One may also be inspired by the binary search algorithm, which is to find an element in a sorted list. It works by dividing the list into two, determining whether the element is in the first (resp. second) half of the list, and repeating the algorithm using the now-half-sized list which is the first (resp. second) half of the original. This "divide and conquer" idea turns up all over the place if we want to do things in logarithmic time; the algorithm you have given is a natural answer to the question "can we divide-and-conquer this?".

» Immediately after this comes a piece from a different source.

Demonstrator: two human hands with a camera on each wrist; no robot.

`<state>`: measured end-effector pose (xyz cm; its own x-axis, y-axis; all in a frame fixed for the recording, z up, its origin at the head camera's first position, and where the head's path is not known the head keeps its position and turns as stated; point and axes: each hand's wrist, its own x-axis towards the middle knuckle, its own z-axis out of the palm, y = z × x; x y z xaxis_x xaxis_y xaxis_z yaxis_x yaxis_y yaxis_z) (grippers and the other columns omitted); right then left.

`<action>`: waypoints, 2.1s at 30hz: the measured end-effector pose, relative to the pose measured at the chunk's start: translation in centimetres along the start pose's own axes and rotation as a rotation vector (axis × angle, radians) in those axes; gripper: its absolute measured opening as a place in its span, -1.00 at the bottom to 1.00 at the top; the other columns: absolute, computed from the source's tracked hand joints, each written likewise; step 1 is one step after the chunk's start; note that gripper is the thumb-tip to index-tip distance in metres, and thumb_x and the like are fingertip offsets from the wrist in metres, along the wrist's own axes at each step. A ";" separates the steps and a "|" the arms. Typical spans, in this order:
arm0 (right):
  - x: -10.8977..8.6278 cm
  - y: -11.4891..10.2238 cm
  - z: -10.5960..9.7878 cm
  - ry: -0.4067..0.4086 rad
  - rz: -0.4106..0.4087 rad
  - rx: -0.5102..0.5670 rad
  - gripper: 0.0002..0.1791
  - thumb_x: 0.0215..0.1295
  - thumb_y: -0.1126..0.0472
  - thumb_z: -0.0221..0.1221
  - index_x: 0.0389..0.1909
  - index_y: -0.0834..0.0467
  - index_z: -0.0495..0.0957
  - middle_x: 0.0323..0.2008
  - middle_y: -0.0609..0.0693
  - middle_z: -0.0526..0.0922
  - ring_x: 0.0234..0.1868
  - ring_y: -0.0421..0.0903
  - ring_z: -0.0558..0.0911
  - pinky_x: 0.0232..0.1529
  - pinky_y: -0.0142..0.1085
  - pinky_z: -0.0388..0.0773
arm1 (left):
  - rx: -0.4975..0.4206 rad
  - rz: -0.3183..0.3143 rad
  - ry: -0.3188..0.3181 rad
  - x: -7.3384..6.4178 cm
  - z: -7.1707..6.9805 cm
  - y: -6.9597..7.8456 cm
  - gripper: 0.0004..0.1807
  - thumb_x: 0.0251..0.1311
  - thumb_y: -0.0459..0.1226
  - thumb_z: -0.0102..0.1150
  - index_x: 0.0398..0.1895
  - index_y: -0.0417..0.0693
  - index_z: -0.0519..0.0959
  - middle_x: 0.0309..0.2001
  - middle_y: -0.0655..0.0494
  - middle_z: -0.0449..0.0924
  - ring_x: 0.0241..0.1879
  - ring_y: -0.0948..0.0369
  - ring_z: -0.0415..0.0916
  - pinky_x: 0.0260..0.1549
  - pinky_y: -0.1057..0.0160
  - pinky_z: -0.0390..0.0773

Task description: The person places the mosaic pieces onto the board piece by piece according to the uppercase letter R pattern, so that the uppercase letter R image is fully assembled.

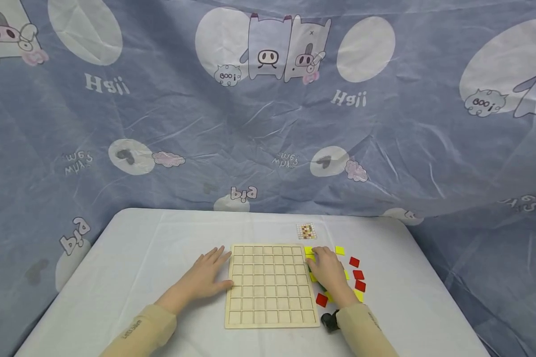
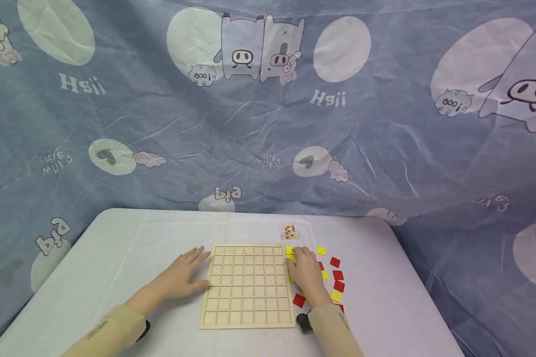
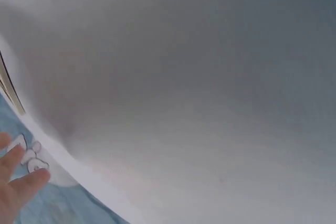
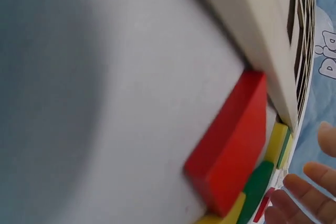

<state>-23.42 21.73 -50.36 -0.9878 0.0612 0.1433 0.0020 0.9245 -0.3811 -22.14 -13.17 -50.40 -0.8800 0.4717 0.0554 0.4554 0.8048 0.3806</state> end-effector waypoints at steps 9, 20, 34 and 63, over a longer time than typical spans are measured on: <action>0.7 0.1 0.7 -0.019 0.063 0.064 -0.58 0.21 0.19 0.36 0.02 0.33 0.58 -0.07 0.19 0.62 -0.06 0.09 0.60 0.09 -0.02 0.59 | 0.032 -0.007 -0.117 -0.5 1.0 0.5 -0.04 0.11 0.20 0.28 0.48 -0.08 0.23 0.53 -0.19 0.07 0.49 -0.22 0.04 0.34 -0.40 0.12; 1.9 0.7 0.8 -0.105 0.246 0.291 -0.62 0.20 0.24 0.37 0.01 0.29 0.60 -0.13 0.16 0.55 -0.20 0.00 0.48 -0.11 -0.19 0.55 | -0.003 -0.032 -0.158 -0.9 1.1 0.0 -0.04 0.09 0.24 0.27 0.49 0.00 0.24 0.52 -0.11 0.12 0.50 -0.18 0.04 0.39 -0.36 0.07; 2.2 1.1 0.7 -0.127 0.272 0.317 -0.58 0.19 0.22 0.38 0.04 0.29 0.57 -0.08 0.19 0.61 -0.20 0.00 0.53 -0.09 -0.17 0.59 | -0.016 -0.016 -0.137 -1.0 1.3 -0.1 -0.02 0.07 0.26 0.25 0.50 0.03 0.22 0.53 -0.12 0.11 0.51 -0.17 0.02 0.39 -0.37 0.04; 2.6 0.9 -0.2 -0.096 0.368 0.559 -0.70 0.17 0.24 0.36 -0.09 0.25 0.61 -0.35 0.07 0.63 -0.39 -0.11 0.56 -0.41 -0.42 0.51 | -0.015 -0.020 -0.136 -1.1 1.8 -0.6 -0.01 0.08 0.28 0.22 0.51 0.05 0.19 0.54 -0.09 0.08 0.53 -0.16 -0.02 0.41 -0.37 -0.02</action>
<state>-25.93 22.81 -50.19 -0.9477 0.2772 -0.1583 0.2855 0.5145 -0.8085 -21.22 -13.50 -52.35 -0.8620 0.5010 -0.0777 0.4351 0.8097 0.3939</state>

Maybe this should be a comment? I don't see how it solves or suggests an approach to the problem at hand.. — jayno, Aug 20 '16 at 17:06
@jayno I consider it to be a full answer to "This is supposed to compute $a^b$ in logarithmic time, but I couldn't understand or find anywhere a way to arrive at this procedure, other than by noting that…". What in particular is the problem you have, if not that, or is my explanation failing somehow? — Patrick Stevens, Aug 20 '16 at 17:07
It seems that the problem is in my original post, sorry. I will edit. — jayno, Aug 20 '16 at 17:14

HopefullyHelpful · Answer 5 · 2016-08-20T20:25:53.833

Try to exponantiate by only adding exponents, do so in the least amount of steps. Then think about how to get an actual exponent, to actually do the multiplication. The way it's done in the algorithm ensures that you can recycle every variable in the algorithm.

Lets define our function

slowExpo(x,y)

steps:

Generate a sequence of additions, that sum up to y. $y_i$
Generate a sequence of $x^{y_i}$.
Multiplicing every member of the sequence from step 2.
Return the ouput of step 3, it's x^y.

This works because of the exponent addition laws.

$a^b * a^c = a^{b+c}$

The sequence generated in your algorithm is designed for binary and to recycle every sequence member generated, and does step 1,2,3 together "in pseudo-parallel" in one loop, this reduces the amount of work, because the actual lists of sequences don't have to be stored/retrieved and the exponentiated version of $x^{y_i}$, don't have to be calculated via recursion as slowExpo(x,y_i).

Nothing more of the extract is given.